Le New Age des consommateurs et des utilisateurs parvient à mettre l’homme au même plan (dans une relation d’égalité) que la nature, non pas du fait d’un nivellement par le bas (en replaçant l’homme au rang de tous les êtres vivants) ou par l’abstraction, mais par l’élévation du vivant par personnification. Les éléments, les lieux, les végétaux et les êtres vivants, sont revêtus d’intentions et de modes d’actions occultes, à l’image de Gaïa. Les liens de causalité sont bouleversés par des relations subtiles qu’on ne peut que deviner ou « pressentir ».
La personnification de la Nature s’apparente à l’animisme. Les catastrophes naturelles étaient autrefois interprétées comme des punitions divines, dans le New Age ces « signes » requièrent attention et une nouvelle interprétation. Toutes sortes d’événements, notamment naturels, sont revêtus de sens. Dans le contexte écologique, changements climatiques, cyclones, raz-de-marée, sécheresses, vus comme des dérèglements de la planète, signifient à l’homme des « mauvaises » actions au regard de la morale environnementale.
‘There are problems in reading moral meaning and divine will into events in “nature.” We would not wish to see in every flood, drought, volcanic eruption, and tornado the work of divine judgement. But when destructive floods rush down the Himalayan mountains, carrying all before them into the Pakistan delta, or drought sears African lands, we are right to recognize the consequences of human misuse of the land, stripping the forest cover that held back the torrential rains, and over-grazing the semi-arid African soils.’ ‘In these disasters today we have to recognize a consequence of human culpability and a call to rectify how we use the land and how we relate to the indigenous people who depend on these lands. 661 ’Il s’agit là de causalité « scientifique », en tous cas physique, recouverte d’une « morale ». Le New Age fait indifféremment appel au panthéisme, à l’animisme, au totémisme, et à la personnification. Ces différentes approches du divin permettent de sortir d’une relation de domination avec la nature, pour établir une relation d’égal à égal et de respect sur un mode figuratif et imagé. Le New Age reconnaît en effet le penchant de l’homme à se sentir supérieur, en particulier face à l’« objet » qu’est la nature, et n’hésite donc pas à la « personnifier » d’une manière ou d’une autre pour déconstruire ce sentiment de supériorité. Il s’agit d’une stratégies qui permet de vulgariser des concepts a priori inaccessibles.

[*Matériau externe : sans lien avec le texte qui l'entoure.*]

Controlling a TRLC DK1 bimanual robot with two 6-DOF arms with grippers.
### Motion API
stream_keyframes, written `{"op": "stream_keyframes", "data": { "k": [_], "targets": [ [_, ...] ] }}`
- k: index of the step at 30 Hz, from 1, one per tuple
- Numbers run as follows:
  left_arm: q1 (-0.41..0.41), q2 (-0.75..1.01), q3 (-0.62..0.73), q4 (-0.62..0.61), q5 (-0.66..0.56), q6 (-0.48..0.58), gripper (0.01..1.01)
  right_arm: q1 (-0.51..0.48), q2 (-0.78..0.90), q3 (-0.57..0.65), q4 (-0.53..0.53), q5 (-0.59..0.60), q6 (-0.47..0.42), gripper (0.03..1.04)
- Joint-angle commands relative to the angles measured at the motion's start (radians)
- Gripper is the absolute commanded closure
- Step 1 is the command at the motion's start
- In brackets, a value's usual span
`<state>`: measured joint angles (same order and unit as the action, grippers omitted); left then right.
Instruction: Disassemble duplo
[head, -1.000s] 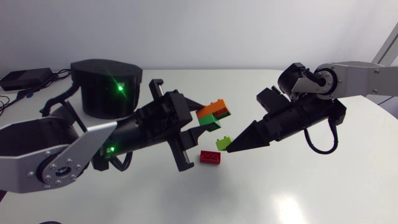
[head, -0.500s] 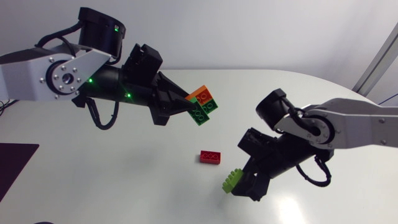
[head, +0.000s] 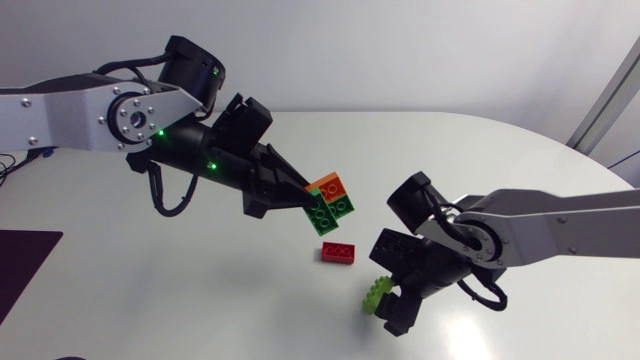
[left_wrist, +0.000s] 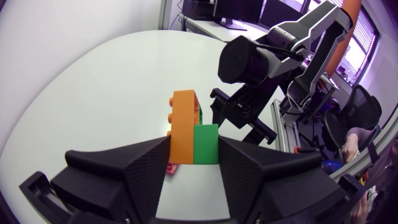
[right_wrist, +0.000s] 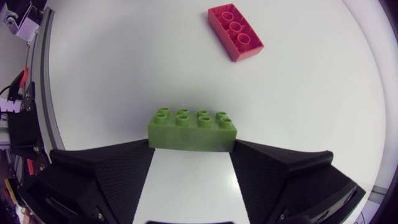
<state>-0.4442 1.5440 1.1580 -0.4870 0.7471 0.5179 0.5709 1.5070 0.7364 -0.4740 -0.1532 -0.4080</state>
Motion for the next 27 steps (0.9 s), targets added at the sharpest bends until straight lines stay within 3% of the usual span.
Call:
{"op": "stream_keyframes", "data": {
  "k": [1, 4, 6, 7, 10, 17, 25, 27],
  "targets": [
    [0.001, 0.025, 0.042, -0.01, 0.023, 0.028, 0.57, 0.007, 0.038, -0.031, 0.029, 0.007, 0.008, 0.68],
    [-0.002, 0.028, 0.045, -0.019, 0.023, 0.039, 0.574, 0.009, 0.048, -0.035, 0.04, 0.012, 0.006, 0.38],
    [-0.004, 0.031, 0.051, -0.022, 0.023, 0.047, 0.577, 0.007, 0.035, -0.035, 0.04, 0.018, 0.006, 0.1],
    [-0.004, 0.033, 0.052, -0.027, 0.023, 0.056, 0.577, 0.004, 0.016, -0.034, 0.038, 0.018, 0.005, 0.06],
    [0.001, 0.044, 0.068, -0.065, 0.028, 0.102, 0.577, -0.045, -0.076, -0.008, -0.015, -0.04, -0.011, 0.06],
    [0.009, 0.068, 0.118, -0.196, 0.044, 0.237, 0.579, -0.23, -0.237, 0.138, -0.203, -0.364, -0.074, 0.06],
    [-0.019, 0.11, 0.207, -0.386, 0.078, 0.418, 0.579, -0.299, -0.131, 0.301, -0.319, -0.681, -0.092, 0.07],
    [-0.025, 0.117, 0.223, -0.406, 0.086, 0.429, 0.58, -0.302, -0.082, 0.334, -0.347, -0.738, -0.109, 0.12]
  ]
}}
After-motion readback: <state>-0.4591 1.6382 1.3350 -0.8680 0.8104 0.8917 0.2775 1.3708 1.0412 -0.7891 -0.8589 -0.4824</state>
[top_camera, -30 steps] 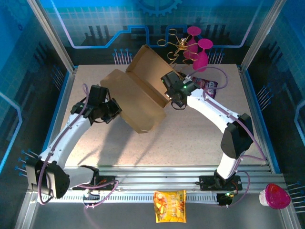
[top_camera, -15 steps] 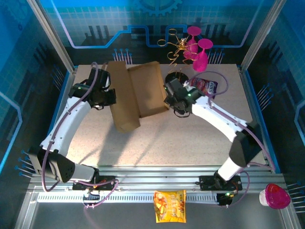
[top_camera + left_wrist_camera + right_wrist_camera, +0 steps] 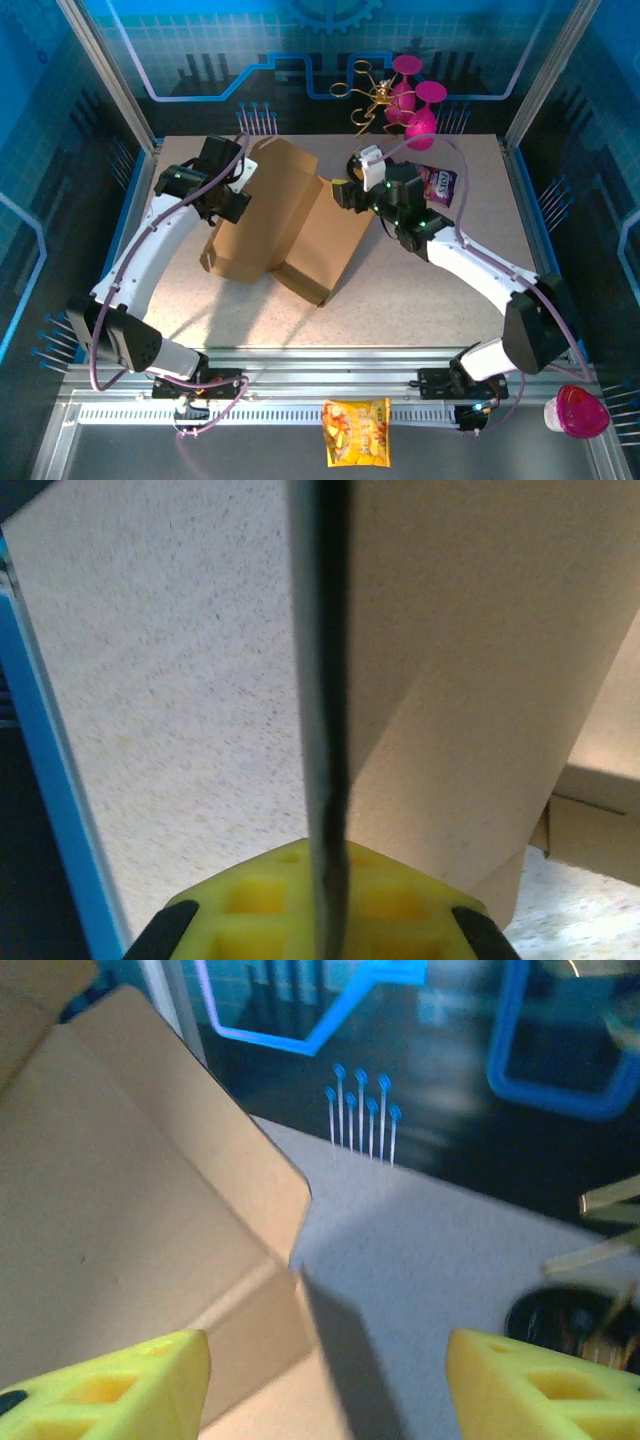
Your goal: Fold the paper box
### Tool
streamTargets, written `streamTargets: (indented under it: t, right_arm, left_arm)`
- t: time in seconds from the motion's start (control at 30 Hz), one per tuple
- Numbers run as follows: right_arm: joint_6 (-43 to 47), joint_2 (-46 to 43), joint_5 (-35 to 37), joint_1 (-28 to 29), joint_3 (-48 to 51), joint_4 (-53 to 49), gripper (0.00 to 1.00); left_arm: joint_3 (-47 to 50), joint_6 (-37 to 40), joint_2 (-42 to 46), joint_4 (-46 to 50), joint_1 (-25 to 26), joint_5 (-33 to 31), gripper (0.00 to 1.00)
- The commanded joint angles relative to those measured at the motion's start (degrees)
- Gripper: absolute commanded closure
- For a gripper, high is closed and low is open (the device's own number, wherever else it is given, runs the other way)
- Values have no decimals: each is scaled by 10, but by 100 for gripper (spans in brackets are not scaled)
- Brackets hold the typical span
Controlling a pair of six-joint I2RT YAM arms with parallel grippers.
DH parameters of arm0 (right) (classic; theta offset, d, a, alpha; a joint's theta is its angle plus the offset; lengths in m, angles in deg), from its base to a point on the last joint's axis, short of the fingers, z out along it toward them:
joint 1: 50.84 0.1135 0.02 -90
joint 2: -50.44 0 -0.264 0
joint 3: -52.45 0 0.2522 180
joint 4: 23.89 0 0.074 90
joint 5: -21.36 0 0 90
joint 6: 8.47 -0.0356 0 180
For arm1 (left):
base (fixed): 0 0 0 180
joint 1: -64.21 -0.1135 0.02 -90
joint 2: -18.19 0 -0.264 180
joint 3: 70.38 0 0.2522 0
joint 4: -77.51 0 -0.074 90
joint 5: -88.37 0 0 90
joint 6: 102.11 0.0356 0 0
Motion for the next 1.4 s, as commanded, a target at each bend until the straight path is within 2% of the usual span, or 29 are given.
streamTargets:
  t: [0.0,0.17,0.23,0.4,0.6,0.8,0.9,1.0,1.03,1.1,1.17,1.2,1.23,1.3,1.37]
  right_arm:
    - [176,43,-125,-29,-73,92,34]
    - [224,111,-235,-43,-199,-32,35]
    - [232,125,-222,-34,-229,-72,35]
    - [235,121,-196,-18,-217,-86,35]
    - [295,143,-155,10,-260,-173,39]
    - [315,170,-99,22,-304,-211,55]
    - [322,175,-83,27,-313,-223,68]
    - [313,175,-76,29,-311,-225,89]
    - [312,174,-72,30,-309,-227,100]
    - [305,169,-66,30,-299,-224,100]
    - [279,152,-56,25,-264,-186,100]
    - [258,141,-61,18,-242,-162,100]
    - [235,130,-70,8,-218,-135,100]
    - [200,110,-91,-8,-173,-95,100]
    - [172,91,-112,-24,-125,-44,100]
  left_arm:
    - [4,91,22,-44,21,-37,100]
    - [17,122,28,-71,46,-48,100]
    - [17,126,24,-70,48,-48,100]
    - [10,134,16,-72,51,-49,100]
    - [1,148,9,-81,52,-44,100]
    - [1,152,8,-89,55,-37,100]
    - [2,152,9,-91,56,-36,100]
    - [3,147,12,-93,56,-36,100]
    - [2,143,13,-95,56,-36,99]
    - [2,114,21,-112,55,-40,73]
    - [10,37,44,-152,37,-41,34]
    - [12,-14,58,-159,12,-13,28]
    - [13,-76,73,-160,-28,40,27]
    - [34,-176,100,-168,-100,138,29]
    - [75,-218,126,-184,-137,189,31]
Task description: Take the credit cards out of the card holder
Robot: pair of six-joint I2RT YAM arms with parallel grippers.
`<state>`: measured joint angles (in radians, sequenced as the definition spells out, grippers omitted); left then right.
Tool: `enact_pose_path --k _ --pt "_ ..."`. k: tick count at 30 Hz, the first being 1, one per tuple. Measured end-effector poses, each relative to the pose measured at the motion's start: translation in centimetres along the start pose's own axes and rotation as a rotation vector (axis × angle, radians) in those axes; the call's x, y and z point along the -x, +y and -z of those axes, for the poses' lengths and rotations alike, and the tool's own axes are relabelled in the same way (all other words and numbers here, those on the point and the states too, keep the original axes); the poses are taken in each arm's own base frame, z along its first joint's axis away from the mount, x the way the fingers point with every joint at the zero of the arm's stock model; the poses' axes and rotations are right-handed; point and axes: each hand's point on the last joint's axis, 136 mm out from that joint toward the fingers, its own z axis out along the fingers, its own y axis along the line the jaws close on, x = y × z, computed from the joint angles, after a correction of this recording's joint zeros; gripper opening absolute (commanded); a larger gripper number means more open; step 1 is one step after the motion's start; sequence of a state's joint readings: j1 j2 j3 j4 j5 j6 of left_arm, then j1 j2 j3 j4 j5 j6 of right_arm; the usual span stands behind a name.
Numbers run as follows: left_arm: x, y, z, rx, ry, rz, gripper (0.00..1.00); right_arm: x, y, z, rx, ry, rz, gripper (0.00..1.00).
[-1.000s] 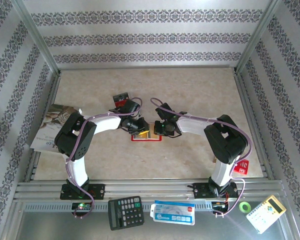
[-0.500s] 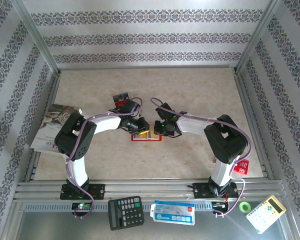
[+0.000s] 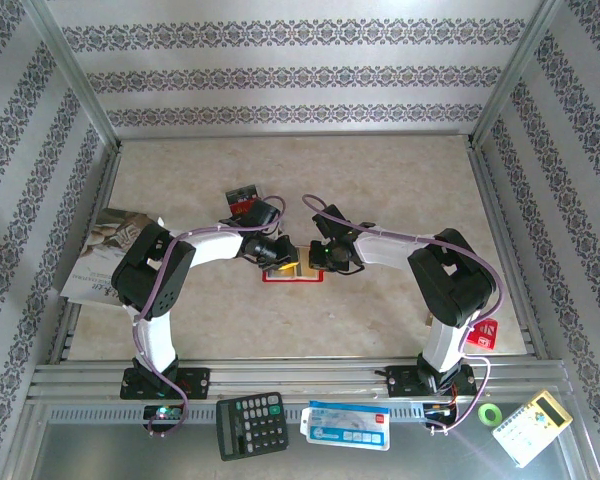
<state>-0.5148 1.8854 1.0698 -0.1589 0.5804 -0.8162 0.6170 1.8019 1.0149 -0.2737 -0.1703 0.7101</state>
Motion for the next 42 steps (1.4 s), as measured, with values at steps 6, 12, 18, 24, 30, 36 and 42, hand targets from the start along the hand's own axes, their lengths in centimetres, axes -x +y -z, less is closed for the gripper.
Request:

L’impératif moral du mouvement écologiste, à savoir : « il est du devoir, de la responsabilité de chaque individu et de l’humanité de préserver son environnement et de le restituer à ses descendants, au minium, dans l’état où il lui a été confié » 662 s’inscrit effectivement dans une vision du monde anthropocentrique qui place l’homme en gardien des ressources naturelles. Dans le même temps, une vision uni-dimensionnelle ne permet pas de prendre en considération les évolutions de l’environnement indépendantes de la volonté humaine. L’impératif de préservation du milieu naturel à l’identique est à la fois illusoire en raison de l’évolution perpétuelle des écosystèmes et de l’équilibre planétaire ; nostalgique, l’état des choses originel, ou celui présent à la naissance de chaque génération, serait l’idéal à perpétuer ; et prétentieux, dans la mesure où l’évolution planétaire à long terme – climatique entre autres, avec l’exemple des glaciations – est dans une large mesure indépendante de la volonté humaine.
R. Radford Ruether, “Deep Ecology, Ecofeminism and the Bible”, in in D. L. Barnhill, R. Gottlieb, Deep Ecology and World Religions, p. 234.
B. Clémentin, V.Cheynet, « La décroissance soutenable », Silence, No 280, Oct. 2003, p. 5.